Tessa Honeycutt- Forget About Frames, Get New Lenses

The history of Jamestown has been recorded and interpreted by wealthy, white men since its founding in 1607. Due to this, the history presented to us has been skewed to align with their bias and intentions. As we commemorate 400 years since the first Africans and English women came to Jamestown, Jamestown Rediscovery has begun to look at their interpretations in a new way. Recently, the director of archaeology at Jamestown, David Givens, presented a lecture at the University of Mary Washington entitled “The Angela Site: An Archaeological Student of Race, Inequality, and Community in Early Jamestown.”  His talk focused on the archaeology being conducted at the Angela site, the site where an enslaved African woman worked for the Pierce family, and how the discoveries being made would add a new layer of interpretation to the Jamestown Island.  
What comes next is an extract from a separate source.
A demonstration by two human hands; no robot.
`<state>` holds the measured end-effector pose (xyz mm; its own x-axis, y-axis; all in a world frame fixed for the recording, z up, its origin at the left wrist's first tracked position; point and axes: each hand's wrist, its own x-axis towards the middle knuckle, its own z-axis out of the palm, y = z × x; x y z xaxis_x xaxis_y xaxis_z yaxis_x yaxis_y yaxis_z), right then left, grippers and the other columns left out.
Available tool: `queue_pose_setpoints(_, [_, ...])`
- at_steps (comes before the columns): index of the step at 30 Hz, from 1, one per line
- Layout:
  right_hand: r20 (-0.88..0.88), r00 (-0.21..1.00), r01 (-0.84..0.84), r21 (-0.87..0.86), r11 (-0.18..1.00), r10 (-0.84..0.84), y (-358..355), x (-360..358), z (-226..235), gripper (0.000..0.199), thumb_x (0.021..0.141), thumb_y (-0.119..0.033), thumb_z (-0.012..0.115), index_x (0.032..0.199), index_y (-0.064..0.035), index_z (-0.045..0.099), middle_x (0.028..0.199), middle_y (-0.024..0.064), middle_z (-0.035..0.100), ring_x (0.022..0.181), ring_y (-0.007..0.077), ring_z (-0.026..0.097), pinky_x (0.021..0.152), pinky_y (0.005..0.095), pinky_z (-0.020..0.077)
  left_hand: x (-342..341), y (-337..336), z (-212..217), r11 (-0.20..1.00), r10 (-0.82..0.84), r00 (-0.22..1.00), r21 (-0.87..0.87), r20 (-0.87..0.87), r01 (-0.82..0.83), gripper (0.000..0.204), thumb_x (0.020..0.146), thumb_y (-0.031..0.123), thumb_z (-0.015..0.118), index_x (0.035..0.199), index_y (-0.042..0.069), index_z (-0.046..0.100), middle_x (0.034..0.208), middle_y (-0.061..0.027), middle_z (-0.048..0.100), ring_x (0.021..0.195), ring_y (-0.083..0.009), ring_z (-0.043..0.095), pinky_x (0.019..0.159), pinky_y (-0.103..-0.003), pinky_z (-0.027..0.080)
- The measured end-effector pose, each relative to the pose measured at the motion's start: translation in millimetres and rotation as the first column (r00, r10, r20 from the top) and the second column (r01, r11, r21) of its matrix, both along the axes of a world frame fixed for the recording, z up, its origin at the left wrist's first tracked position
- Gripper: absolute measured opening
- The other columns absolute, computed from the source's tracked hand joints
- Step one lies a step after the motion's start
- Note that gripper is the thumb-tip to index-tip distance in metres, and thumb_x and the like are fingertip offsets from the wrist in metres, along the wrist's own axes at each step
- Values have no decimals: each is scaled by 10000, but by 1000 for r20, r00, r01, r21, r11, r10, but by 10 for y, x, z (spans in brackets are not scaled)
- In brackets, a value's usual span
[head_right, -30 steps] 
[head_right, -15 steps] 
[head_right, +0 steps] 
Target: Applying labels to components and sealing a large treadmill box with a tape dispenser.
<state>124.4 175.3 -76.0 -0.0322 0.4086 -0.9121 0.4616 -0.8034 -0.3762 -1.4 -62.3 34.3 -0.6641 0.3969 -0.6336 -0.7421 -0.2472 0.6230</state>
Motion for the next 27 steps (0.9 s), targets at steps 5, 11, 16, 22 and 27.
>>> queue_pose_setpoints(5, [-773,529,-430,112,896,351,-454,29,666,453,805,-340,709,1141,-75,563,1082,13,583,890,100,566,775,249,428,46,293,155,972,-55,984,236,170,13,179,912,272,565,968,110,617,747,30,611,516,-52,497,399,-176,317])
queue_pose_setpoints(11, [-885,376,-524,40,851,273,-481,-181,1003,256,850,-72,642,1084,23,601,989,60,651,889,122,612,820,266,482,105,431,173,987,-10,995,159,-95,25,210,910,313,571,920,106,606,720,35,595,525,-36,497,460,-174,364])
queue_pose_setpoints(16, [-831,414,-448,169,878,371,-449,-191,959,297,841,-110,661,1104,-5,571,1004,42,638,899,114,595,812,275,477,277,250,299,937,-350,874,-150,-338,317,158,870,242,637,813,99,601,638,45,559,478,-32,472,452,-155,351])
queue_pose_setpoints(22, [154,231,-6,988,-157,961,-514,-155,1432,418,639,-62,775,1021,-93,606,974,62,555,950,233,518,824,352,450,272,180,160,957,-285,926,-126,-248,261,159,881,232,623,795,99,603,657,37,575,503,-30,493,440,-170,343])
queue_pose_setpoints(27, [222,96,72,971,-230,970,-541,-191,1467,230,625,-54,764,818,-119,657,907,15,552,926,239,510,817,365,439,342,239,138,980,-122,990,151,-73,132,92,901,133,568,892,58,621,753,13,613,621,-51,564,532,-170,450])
In 1619, two ships, the Treasurer and the White Lion attacked a slave ship on route to the Caribbean, capturing between 55 and 60 Africans (Horn 2018:86). The Treasurer along with the White Lion landed in Virginia where they sold “20. and odd” Africans to the colonists (Horn 2018:87). David Givens believes that Angela was one of the captured Africans sold during this transaction. With the development of tobacco as the cash crop of the colony, many settlers became desperate for laborers to aid in harvesting and to maximizing profits (McCartney 2003:43). The African slave trade became a solution to this problem, thus binding them to slavery and perpetual labor in the tobacco fields.

The labeling of these first Africans as indentured servants or slaves has become a hotly debated topic among scholars, but the answer may depend upon the lens through which they choose to view 1619 Jamestown. Individuals in the indentured servant camp cite that because laws outlining slavery did not go into effect until the late 17th century that the first Africans were treated as servants and that slavery evolved later. They also referenced that Africans were listed as servants on records and the label of slave was not applied until later (Horn 2019:103). Perhaps the term slave was not used because the English associated it with punishment for an indiscretion and these Africans were not being punished for anything; therefore, servant may have seemed like a more appropriate term (McCartney 2003:30). There is also some evidence that a few Africans gained their freedom and were able to become landowners; however, the majority never had this opportunity (Horn 2019:103-104).

Even though these first Africans were not labeled slaves, they were treated very different from the white indentured servants. As David Givens also pointed out, these Africans were bought against their will; whereas, indentured servants willingly signed a contract of servitude. The white settlers that purchased Africans also had no intention of ever granting these people freedom or land. Due to their knowledge of tobacco, African slaves were seen as more valuable than traditional servants and only the wealthiest colonists could afford to purchase them (Horn 2018:100-101). Additionally, the concept of slavery was also not new to the English settlers. For many years, the Spanish had enslaved Africans on sugar cane plantations in the Caribbean (Horn 2018:87).  Slavery was also not new in the colony, as there is record of colonists selling captured Natives into slavery following raids (McCartney 2003:30).

In a world where history has been recorded by the victors, it is important to recognize and criticize the biases that history has been told through. As David Givens stated, academics must start looking at history through different lenses and provide interpretations for all parties involved.  One cannot possibly understand what life was like at Jamestown if we only interpret the Anglo perspective. For decades society has overlooked those whose stories were deemed insignificant by the writers of history, but perhaps now that there is increased advocacy and study of minorities the complete story can come to light.

Works Cited

Horn, James
2018     1619: Jamestown and the Forging of American Democracy. Basic Book, New York, NY.

McCartney, Martha W.
2003     A Study of the Africans and African Americans on Jamestown Island and at Green Spring, 1619-1803.  Report to the Colonial National Historical Park, National Park Service from the Colonial Williamsburg Foundation, Williamsburg, VA.